John Elway still wants Peyton Manning to be his quarterback
ENGLEWOOD, Colo. (AP) — If John Elway gets to choose, his quarterback next season will be Peyton Manning.
His coach: To be determined.
During a news conference Tuesday, Elway said he did not press Manning for a decision on his future when they met the day after Denver’s 24-13 loss to Indianapolis in the AFC divisional playoffs.
The Broncos GM and executive vice president said he expects to reconvene with Manning in about a month to see where he stands — although he’ll touch base with the five-time MVP as he conducts his coaching search.
Elway said he has not contacted anybody about his open head coaching job but said coordinators Jack Del Rio and Adam Gase, candidates for other openings, would get a look.
He described the parting with John Fox as the culmination of a disagreement over what it takes to win the Super Bowl and stuck to a statement that has lived with him since he signed Manning: “There is no Plan B. Plan A is still the same — to win a world championship.”
On behalf of owner Pat Bowlen, Elway thanked Fox for leading Denver to 49 wins and four AFC West titles along with a trip to the Super Bowl in his four seasons in Denver. But Elway said he was disturbed by the team’s propensity to play sluggishly and disjointed in the playoffs.
Nobody had a better regular-season record in any of the last three seasons than the Broncos. Yet, Denver lost two first-round playoff games as heavy favorites at home coming off byes and suffered a 35-point thumping in last year’s Super Bowl.

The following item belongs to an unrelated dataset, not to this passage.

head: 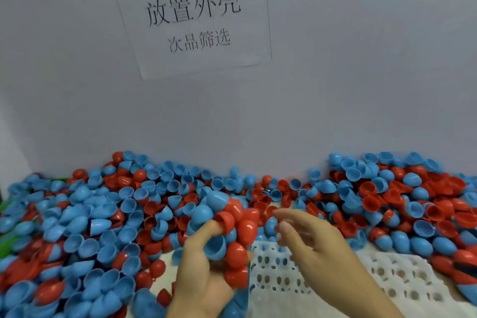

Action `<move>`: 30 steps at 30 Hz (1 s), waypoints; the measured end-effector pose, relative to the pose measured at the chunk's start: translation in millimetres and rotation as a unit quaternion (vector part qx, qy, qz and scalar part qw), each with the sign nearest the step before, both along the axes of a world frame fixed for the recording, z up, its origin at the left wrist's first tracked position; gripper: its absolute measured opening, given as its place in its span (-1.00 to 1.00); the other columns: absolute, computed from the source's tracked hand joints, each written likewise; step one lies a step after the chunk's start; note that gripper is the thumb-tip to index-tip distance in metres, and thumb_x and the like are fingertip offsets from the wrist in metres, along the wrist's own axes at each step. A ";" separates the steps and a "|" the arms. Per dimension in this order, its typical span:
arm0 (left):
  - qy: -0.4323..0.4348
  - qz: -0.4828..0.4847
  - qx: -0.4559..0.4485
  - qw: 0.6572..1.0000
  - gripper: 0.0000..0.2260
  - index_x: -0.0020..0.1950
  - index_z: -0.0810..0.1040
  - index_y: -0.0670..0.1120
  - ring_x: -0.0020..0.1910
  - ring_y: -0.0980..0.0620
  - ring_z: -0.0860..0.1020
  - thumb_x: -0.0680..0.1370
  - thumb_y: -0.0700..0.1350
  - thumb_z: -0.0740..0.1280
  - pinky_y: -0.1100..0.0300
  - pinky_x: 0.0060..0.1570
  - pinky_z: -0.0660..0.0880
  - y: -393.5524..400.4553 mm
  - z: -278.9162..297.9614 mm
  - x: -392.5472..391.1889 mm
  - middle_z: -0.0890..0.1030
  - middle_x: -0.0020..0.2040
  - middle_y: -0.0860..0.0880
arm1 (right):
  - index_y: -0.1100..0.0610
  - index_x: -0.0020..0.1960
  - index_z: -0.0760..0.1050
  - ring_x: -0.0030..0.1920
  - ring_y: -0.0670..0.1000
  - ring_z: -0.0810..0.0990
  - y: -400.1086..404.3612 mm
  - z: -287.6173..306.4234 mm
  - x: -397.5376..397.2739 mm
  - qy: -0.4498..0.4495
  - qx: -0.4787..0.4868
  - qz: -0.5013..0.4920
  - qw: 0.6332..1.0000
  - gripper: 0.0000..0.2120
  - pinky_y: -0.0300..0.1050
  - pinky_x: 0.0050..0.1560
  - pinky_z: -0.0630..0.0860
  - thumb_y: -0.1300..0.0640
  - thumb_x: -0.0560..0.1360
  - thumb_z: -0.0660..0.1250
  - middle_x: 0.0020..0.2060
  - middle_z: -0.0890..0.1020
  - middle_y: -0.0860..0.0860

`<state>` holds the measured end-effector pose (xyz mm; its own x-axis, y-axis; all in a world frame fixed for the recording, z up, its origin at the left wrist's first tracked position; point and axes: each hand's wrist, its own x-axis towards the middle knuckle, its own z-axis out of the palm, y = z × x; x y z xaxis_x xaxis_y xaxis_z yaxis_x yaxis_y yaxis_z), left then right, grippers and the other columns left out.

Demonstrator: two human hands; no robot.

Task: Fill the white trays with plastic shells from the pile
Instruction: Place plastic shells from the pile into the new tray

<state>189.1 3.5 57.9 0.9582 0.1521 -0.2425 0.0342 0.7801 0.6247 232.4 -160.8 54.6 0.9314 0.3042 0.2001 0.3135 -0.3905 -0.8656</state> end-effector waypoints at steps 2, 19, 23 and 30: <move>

“There is no one person to blame by any means. Everybody’s a participant in this and obviously we have not chosen to peak at the right time,” Elway said. “I think if you look at our seasons, we come out of the gate a lot faster than we finish.”
Their last two seasons have ended with poor performances in the playoffs as the coaching staff failed to make adjustments and players largely displayed a lack of competitive fire.
“You want to feel like you go out kicking and screaming when you’re right there,” Elway said. “And I think two years in a row it didn’t feel like we went out kicking and screaming.”
Elway said he had no set timeline for hiring Fox’s replacement but added, “Peyton’s going to be involved” in the process.
While coaching candidates will be eager to know the quarterback’s plans, Manning will certainly want to know how much things will change under a new coaching staff in 2015.
Of equal importance to Manning is figuring out whether his late-season slide was primarily due to scheme, age or health — he played with a strained thigh on his plant leg for the final month — and also whether he believes Elway can bolster his protection in free agency and the draft.
The Broncos made four changes in their offensive line during the season. But pressure, especially up the middle, was a constant concern for Manning, who needs the time and space to step into his throws post-spinal fusion surgery as more of his thrust comes from his hips than his right arm.
That was especially important when teams used Seattle’s Super Bowl template and took away the crossing routes underneath and dared Manning to beat them deep outside the numbers, where his accuracy dipped dramatically.
He threw for 39 TDs this season but just three in December, to go with 17 interceptions.
After spending $60 million in guarantees to bolster Denver’s defense last year, Elway will have to address his O-line this offseason.
“Having been a quarterback, he knows that I’m going to try to take care of him and that offensive line,” Elway said. “We always want to protect the quarterback. I think a change in scenery for those guys might help them also and we’ll do what we can do this offseason and try to help that also.”
That presumably doesn’t bode well for guard Orlando Franklin, one of 17 impending free agents, and several others. Blindside protector Ryan Clady was one of Denver’s nine Pro Bowlers but his play slipped drastically in 2014 and he allowed a sack-strip on Sunday that caused a turnover.
Elway brought Fox to Denver in the aftermath of the Josh McDaniels era in 2011, saying he was looking for someone who could create some positive vibes in a locker room that had been beaten down by a losing culture and a videotape scandal.
“John was the perfect guy for the job at that time,” Elway said. “The tenaciousness, his exuberance, his energy at that time was perfect. And he never lost that.”
What he did lose was too many playoff games, going 46-18 in the regular season but 3-4 in the postseason.